The output is the lines below from the one with "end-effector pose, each" through the one with "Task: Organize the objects", both included, printed exactly and with no other line.

[Stored data Boundary: Start]

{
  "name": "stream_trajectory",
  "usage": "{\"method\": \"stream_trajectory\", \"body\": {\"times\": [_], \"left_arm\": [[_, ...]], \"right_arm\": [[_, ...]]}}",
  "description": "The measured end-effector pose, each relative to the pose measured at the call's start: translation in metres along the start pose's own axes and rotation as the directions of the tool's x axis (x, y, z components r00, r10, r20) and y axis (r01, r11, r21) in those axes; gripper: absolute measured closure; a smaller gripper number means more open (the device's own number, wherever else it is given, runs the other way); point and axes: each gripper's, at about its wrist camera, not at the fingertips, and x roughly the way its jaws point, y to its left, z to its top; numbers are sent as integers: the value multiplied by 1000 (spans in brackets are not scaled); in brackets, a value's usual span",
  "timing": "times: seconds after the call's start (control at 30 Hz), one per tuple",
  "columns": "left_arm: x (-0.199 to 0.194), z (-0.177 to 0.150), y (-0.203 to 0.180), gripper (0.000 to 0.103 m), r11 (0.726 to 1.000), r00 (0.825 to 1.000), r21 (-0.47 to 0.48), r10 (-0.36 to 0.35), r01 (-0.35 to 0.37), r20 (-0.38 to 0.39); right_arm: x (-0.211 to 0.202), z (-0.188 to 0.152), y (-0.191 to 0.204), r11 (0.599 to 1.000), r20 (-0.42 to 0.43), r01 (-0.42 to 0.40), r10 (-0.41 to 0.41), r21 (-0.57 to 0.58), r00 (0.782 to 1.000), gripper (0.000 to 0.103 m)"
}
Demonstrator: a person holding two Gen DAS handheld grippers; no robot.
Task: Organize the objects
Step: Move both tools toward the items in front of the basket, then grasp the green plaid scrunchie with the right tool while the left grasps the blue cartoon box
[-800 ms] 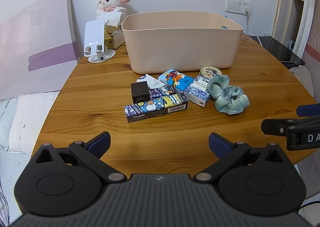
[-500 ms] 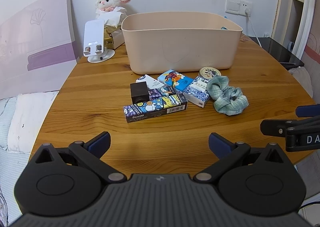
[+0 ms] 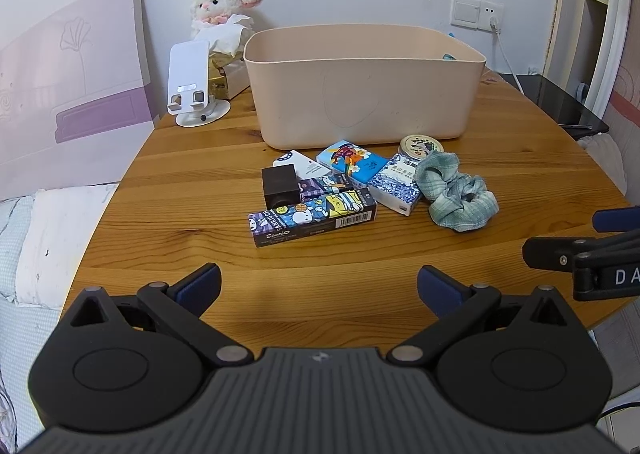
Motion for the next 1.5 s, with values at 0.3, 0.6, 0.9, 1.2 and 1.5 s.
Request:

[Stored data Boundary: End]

* [Written answer]:
  "description": "The measured end-effector pose, each relative to the pose measured at the call's start: translation in metres along the start pose's own axes and rotation as the directions of the tool's x axis (x, y, z components r00, r10, r20) and y axis (r01, r11, r21) in those axes; gripper: absolute measured closure; a smaller gripper number means more open (the device's own number, wherever else it is given, runs the other way); point and axes: each gripper's, at about its wrist camera, not at the fingertips, and x roughly the way its jaws point, y to its left, z to its top; numbers are sent as integers: the value multiplied by 1000 (spans in brackets are not scaled); in brackets, a value's usual span",
  "timing": "times: seconds after the call's start (control at 30 Hz), one per tuple",
  "columns": "left_arm: x (-0.199 to 0.194), z (-0.177 to 0.150), y (-0.203 to 0.180), gripper (0.000 to 0.103 m), r11 (0.726 to 1.000), r00 (0.825 to 1.000), r21 (-0.47 to 0.48), r10 (-0.36 to 0.35), r01 (-0.35 to 0.37), r20 (-0.38 to 0.39); right_arm: x (-0.211 to 0.202), z (-0.188 to 0.152), y (-0.191 to 0.204), r11 (0.599 to 1.000), r20 (-0.42 to 0.43), r01 (-0.42 to 0.40), r10 (-0.41 to 0.41), r21 (-0.57 to 0.58), r00 (0.782 to 1.000), gripper (0.000 to 0.103 m)"
}
Demonstrator: a person holding two Gen DAS handheld grippers; no robot.
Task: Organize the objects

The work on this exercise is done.